## DATA EXTRACT:
========================================================================
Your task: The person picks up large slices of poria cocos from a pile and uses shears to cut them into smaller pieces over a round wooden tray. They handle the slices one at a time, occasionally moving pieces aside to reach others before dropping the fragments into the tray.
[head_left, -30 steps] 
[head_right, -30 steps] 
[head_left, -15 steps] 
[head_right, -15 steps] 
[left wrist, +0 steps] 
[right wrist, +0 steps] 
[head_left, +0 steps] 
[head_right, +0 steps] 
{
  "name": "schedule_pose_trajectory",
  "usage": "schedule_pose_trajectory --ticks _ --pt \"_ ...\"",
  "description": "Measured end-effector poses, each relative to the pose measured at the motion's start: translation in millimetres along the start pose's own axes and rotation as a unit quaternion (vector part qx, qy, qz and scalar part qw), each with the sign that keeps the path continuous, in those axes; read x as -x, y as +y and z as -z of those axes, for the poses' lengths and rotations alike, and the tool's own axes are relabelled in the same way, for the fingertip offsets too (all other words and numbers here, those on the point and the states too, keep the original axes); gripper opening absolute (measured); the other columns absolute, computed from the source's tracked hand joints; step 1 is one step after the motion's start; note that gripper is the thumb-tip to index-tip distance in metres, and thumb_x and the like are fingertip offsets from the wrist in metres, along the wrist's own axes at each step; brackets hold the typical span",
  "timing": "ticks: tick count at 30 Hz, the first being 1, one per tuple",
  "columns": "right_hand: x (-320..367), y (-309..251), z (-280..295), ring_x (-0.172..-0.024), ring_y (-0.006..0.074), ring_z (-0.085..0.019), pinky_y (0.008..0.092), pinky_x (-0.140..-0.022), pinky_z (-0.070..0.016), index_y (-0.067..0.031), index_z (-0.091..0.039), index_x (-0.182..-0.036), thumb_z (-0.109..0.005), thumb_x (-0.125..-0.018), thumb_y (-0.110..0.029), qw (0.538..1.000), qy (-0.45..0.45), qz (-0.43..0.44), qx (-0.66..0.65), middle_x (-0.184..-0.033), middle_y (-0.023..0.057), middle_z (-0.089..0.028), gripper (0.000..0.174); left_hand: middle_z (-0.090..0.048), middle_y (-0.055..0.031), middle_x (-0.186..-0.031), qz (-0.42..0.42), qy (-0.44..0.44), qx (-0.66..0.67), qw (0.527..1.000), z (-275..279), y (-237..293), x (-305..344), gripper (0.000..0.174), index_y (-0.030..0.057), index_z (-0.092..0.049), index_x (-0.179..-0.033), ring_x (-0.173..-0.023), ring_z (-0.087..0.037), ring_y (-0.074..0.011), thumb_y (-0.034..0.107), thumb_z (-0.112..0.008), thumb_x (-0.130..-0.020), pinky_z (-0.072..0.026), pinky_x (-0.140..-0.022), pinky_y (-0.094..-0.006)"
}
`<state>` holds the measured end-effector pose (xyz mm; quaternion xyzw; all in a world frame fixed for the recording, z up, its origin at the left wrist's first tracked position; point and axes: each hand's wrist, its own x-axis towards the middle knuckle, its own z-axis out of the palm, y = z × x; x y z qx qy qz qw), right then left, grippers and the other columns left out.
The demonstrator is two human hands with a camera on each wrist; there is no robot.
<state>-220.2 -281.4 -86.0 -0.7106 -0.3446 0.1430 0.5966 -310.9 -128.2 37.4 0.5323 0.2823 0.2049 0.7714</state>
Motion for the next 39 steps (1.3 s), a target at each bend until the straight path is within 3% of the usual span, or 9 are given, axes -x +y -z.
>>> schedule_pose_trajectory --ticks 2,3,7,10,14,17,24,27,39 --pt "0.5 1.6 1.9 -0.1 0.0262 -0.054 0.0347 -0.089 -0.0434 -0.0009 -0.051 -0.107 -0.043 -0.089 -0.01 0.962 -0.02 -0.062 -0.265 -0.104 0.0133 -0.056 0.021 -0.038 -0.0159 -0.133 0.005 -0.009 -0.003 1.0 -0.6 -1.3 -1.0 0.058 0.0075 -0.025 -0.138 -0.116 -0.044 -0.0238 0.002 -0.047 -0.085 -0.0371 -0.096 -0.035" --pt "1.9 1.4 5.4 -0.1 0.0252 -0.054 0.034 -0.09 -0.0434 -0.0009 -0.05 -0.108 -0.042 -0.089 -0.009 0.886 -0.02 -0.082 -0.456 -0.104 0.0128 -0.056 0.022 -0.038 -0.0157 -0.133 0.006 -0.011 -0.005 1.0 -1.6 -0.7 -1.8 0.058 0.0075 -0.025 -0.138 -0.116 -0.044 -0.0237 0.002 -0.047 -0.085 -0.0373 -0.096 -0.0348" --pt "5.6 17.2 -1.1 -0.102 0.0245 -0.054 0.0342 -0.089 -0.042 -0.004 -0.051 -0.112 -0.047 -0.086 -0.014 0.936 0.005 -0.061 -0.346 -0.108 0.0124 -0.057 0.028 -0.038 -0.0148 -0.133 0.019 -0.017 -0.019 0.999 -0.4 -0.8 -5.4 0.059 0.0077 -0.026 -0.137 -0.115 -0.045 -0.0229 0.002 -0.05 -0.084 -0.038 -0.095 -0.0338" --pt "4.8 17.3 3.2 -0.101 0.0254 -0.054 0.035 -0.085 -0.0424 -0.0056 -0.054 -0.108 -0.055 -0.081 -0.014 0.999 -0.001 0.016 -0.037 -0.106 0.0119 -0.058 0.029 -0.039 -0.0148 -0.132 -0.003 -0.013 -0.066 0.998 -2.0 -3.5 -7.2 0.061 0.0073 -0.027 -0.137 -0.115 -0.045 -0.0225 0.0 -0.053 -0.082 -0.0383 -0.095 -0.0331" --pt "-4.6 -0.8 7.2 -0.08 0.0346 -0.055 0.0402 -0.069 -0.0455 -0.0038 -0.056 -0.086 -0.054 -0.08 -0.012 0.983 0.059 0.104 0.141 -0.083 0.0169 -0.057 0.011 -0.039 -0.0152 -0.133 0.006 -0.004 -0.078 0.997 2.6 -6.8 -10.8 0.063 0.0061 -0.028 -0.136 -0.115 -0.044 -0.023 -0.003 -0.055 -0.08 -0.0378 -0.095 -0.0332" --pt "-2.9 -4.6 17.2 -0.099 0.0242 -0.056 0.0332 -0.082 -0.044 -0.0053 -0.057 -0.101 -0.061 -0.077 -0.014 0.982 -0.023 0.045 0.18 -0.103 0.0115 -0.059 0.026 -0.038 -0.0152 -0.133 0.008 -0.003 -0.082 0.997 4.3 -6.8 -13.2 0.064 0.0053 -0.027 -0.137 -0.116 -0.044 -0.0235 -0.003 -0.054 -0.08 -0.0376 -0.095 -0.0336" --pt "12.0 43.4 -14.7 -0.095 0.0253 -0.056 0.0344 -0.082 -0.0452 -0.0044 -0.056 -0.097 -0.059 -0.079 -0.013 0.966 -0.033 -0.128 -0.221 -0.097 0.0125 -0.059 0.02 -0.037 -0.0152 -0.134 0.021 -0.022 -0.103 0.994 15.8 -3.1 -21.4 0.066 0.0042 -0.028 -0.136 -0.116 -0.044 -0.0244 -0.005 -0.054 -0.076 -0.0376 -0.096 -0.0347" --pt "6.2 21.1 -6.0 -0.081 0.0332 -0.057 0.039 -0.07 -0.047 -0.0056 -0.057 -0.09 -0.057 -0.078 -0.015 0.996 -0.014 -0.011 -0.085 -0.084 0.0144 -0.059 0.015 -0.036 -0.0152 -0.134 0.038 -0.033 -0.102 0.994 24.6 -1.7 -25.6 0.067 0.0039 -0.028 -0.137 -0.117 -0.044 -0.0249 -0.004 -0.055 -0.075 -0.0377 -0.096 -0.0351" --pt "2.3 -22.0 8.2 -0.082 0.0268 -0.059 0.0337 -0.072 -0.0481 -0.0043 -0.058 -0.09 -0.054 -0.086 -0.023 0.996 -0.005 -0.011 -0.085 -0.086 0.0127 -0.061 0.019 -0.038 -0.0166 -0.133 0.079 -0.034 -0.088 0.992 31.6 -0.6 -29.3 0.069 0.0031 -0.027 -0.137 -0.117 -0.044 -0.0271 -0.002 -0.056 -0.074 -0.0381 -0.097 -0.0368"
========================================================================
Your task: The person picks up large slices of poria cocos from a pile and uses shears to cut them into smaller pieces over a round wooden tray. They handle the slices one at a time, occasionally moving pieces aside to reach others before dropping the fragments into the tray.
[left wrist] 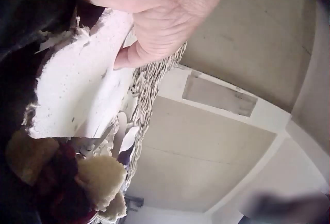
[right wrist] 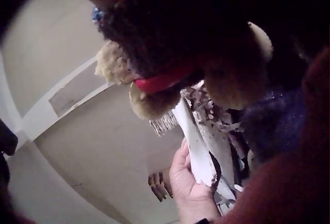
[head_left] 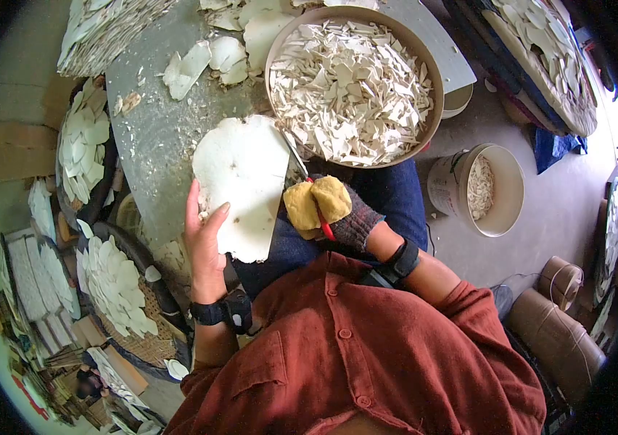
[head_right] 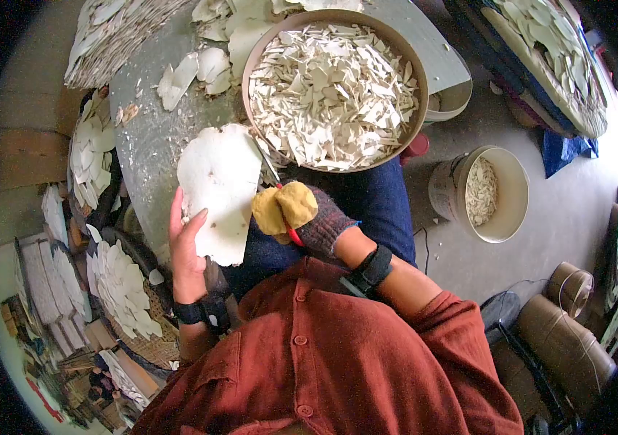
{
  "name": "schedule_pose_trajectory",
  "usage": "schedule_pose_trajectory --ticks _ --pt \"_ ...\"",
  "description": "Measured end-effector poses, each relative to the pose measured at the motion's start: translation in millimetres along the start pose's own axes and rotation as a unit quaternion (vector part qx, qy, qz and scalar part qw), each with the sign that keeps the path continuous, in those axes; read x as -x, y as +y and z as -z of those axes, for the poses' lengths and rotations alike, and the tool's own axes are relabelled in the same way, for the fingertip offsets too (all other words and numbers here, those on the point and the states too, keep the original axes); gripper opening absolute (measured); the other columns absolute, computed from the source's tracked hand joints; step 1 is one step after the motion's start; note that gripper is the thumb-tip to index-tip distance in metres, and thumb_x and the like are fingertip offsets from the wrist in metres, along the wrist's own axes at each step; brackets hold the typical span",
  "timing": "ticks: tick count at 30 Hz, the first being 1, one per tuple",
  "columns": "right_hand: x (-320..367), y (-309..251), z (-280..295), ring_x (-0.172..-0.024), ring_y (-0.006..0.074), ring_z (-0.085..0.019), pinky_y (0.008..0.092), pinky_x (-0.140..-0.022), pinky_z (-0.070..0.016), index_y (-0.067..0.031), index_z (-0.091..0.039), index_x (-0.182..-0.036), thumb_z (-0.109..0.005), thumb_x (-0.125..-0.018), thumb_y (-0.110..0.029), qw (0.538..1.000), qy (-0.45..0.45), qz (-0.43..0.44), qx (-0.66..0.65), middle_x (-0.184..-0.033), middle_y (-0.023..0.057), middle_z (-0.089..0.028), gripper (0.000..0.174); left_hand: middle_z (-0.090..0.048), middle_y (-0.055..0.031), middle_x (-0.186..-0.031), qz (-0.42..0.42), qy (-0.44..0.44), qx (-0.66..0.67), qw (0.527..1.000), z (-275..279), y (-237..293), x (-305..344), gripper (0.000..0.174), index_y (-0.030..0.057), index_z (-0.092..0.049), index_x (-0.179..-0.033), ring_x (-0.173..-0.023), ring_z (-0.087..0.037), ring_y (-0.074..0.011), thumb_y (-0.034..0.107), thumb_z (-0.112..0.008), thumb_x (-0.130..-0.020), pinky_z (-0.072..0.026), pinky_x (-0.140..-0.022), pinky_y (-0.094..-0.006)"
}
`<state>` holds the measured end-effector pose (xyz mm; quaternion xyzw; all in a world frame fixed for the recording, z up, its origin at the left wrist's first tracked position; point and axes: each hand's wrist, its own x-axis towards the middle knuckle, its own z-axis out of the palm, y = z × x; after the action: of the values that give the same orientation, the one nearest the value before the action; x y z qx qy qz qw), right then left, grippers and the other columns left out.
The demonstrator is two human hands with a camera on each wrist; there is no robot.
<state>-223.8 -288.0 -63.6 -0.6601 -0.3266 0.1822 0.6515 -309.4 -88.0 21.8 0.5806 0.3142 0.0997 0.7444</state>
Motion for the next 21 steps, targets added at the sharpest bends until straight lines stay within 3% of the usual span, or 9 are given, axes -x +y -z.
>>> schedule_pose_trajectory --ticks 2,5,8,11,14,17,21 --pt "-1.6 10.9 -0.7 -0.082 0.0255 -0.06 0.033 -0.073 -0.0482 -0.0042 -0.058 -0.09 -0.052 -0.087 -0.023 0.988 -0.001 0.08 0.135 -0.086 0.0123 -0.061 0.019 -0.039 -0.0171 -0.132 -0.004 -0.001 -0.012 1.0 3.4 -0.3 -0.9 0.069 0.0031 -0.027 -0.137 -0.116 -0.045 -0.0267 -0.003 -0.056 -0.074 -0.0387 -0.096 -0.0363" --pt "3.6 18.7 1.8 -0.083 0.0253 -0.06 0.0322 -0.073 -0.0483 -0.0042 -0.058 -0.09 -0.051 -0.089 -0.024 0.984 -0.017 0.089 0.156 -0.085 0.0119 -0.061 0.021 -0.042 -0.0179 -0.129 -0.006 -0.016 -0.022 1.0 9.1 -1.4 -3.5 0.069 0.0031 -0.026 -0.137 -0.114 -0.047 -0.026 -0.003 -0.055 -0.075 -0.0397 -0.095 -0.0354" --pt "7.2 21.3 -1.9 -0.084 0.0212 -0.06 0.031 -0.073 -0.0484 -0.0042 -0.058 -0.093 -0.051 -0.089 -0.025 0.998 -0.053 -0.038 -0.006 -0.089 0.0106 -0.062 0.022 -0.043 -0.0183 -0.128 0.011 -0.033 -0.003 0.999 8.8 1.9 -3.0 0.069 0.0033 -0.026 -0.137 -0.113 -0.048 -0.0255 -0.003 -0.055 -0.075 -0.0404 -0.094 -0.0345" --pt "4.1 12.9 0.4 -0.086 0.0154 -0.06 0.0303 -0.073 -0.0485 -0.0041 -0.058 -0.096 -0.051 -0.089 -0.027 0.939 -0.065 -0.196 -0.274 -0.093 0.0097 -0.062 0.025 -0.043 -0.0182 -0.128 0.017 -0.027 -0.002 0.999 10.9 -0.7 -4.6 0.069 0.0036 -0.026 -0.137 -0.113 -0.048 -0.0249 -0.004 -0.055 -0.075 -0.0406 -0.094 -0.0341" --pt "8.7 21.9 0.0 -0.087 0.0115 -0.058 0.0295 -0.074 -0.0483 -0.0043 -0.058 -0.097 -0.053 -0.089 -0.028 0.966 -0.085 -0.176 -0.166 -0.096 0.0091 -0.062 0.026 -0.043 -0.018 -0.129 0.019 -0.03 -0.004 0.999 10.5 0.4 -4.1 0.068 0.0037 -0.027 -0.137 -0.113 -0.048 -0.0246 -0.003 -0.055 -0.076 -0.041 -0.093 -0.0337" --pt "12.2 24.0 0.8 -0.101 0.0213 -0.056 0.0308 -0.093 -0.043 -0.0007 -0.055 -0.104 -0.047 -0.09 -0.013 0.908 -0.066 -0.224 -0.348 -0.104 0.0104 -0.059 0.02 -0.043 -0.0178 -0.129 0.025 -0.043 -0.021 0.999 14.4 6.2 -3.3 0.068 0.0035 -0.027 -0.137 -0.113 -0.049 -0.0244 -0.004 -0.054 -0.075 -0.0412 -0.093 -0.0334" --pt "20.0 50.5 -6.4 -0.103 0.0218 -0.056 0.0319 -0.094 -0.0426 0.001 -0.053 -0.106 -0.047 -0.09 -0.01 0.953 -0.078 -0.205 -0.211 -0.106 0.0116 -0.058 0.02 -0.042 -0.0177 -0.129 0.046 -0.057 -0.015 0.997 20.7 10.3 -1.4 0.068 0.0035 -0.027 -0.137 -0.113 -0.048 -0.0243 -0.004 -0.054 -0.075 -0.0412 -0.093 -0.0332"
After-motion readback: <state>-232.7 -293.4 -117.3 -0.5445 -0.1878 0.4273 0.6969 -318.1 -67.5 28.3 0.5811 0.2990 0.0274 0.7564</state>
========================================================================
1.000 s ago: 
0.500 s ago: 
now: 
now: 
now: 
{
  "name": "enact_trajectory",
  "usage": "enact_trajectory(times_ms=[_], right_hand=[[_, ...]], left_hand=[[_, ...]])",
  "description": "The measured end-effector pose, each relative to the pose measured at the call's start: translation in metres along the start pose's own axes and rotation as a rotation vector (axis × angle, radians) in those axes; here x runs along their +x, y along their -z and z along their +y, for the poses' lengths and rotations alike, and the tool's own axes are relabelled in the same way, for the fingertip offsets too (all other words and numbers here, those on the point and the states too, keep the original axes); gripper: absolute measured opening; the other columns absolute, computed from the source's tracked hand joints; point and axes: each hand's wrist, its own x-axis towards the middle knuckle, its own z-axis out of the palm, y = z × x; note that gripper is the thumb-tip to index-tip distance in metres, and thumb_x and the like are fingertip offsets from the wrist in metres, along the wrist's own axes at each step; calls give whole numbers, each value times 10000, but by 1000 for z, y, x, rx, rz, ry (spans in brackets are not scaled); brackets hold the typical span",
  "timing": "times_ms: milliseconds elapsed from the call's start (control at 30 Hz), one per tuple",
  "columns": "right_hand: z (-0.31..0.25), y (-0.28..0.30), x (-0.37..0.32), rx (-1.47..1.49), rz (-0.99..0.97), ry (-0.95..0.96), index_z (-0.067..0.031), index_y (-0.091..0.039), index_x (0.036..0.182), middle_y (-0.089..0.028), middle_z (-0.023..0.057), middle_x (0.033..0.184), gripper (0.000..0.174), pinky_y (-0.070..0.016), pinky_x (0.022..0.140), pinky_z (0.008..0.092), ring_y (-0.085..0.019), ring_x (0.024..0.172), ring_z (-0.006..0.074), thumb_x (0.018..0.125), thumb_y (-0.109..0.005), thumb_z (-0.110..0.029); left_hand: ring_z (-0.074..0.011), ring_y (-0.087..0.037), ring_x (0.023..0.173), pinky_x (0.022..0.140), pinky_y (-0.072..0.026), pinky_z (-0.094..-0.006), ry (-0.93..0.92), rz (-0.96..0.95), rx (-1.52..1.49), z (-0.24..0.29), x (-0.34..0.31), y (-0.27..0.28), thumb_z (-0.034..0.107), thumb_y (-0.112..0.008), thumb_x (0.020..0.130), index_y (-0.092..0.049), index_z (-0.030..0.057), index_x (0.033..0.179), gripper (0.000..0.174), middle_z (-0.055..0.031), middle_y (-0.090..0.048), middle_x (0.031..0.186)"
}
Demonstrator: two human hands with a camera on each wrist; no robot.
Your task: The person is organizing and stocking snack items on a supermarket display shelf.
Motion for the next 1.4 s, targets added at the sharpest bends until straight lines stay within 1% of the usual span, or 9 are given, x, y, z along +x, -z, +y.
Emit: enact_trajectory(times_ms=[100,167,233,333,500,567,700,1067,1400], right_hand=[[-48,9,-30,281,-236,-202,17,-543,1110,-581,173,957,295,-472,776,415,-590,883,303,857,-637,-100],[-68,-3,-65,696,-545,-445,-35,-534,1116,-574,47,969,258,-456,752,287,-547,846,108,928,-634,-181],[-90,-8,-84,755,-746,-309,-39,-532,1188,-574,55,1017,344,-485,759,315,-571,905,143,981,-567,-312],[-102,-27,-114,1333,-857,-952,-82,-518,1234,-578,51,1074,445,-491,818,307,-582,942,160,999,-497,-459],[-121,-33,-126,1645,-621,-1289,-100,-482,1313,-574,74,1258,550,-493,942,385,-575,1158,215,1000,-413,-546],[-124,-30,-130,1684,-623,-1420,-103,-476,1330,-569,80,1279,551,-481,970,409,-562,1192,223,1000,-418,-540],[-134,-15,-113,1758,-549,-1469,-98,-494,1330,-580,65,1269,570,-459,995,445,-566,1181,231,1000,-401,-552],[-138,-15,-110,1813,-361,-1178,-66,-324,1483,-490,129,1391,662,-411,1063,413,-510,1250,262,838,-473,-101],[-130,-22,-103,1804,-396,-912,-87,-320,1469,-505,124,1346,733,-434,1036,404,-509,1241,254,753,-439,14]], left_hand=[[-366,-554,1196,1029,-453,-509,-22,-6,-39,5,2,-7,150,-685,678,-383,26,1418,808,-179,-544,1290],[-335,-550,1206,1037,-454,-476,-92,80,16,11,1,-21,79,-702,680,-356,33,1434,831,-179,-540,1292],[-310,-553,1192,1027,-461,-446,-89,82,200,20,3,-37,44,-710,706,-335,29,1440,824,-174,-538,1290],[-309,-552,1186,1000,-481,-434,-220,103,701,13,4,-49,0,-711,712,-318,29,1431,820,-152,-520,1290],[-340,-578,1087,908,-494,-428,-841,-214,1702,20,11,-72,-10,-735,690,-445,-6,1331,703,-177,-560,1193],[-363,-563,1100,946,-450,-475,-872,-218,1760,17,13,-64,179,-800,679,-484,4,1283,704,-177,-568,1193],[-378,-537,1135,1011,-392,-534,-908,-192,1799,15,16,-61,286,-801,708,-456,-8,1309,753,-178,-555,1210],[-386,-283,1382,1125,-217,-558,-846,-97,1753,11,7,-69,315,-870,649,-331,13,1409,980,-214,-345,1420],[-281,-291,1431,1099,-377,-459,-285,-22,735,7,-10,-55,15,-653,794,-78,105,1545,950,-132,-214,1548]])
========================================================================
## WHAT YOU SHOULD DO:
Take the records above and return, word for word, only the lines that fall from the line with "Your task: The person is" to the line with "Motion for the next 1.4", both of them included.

## RESPONSE FOR THIS EXERCISE:
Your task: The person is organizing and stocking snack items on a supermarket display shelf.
Motion for the next 1.4 s, targets added at the sharpest bends until straight lines stay within 1% of the usual span, or 9 are given, x, y, z along +x, -z, +y.

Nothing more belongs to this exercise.